» Work required:
Working through the lines below, return each one that holds "robot".

» Extracted information:

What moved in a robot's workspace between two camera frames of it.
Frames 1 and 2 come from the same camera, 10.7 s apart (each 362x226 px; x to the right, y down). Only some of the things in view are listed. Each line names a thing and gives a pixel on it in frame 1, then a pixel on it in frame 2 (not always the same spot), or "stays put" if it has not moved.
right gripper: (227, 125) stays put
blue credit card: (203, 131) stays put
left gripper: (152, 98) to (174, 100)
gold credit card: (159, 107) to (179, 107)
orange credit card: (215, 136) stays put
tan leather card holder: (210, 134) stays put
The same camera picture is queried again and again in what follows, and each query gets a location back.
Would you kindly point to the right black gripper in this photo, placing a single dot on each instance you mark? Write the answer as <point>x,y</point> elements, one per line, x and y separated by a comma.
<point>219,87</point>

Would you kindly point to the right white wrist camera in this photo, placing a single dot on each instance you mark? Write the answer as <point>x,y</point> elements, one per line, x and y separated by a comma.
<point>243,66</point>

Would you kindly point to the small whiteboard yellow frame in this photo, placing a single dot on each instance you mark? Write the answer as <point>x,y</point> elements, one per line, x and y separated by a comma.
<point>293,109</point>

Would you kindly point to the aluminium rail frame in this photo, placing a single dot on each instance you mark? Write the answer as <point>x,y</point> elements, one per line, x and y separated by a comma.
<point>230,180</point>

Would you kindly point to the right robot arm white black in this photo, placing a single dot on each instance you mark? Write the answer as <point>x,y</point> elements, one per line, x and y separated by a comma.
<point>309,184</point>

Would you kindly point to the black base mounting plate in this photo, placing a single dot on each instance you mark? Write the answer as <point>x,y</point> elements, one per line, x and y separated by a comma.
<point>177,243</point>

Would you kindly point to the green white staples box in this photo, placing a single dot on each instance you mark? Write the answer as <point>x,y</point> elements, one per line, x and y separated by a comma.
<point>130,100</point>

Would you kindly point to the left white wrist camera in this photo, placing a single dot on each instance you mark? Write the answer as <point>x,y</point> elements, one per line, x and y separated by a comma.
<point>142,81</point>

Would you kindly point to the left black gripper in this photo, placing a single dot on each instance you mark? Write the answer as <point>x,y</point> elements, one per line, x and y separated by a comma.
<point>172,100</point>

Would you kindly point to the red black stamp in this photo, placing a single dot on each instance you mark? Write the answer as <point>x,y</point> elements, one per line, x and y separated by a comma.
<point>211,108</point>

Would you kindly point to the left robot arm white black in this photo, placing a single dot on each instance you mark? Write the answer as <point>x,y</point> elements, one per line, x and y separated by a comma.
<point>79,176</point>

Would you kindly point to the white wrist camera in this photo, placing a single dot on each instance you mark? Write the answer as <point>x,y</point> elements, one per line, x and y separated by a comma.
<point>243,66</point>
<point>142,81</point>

» Expected output:
What moved in a robot's workspace between two camera frames of it.
Would you kindly point to the right robot arm white black in this photo, placing a single dot on each instance you mark? Write the answer as <point>x,y</point> elements, one per line, x and y separated by a comma.
Would you kindly point to the left robot arm white black in this photo, placing a single dot on each instance you mark? Write the answer as <point>x,y</point> elements, one per line, x and y separated by a comma.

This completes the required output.